____ Information provided
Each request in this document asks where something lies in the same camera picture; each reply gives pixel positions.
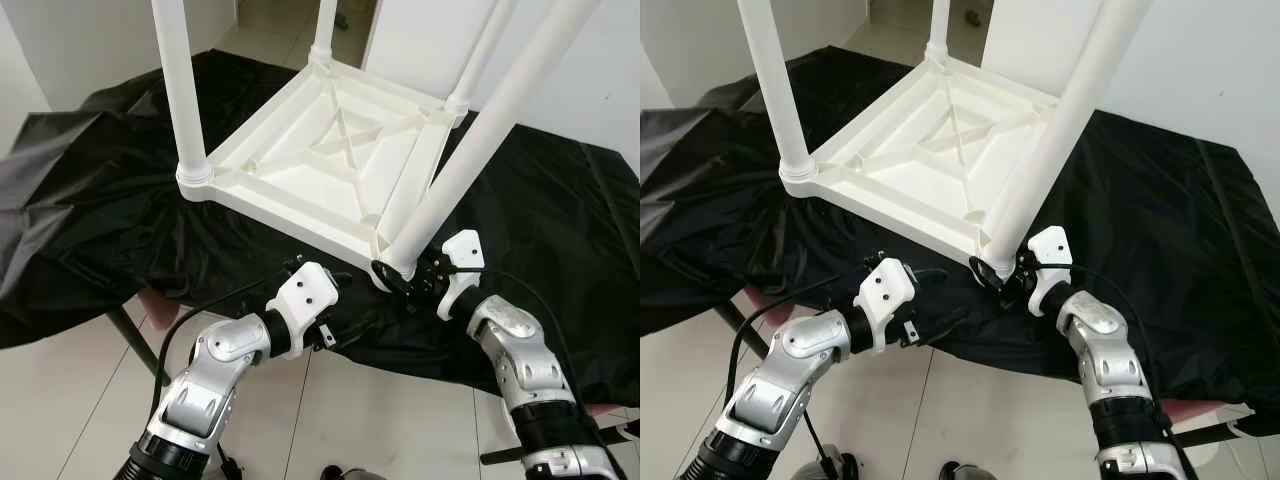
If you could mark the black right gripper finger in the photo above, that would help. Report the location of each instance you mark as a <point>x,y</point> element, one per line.
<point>988,272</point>
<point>390,277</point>

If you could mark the white plastic table top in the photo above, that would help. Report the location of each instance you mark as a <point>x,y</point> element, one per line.
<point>900,180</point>
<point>300,190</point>

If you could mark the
________
■ Problem requirements: This exercise calls for the line containing "If you could mark the white" and each line after it in the records, copied exactly.

■ Your solution:
If you could mark the white plastic table top in the photo above, that would help. Report the location of each instance you mark as a <point>x,y</point> element, one per line.
<point>900,180</point>
<point>300,190</point>

If you could mark the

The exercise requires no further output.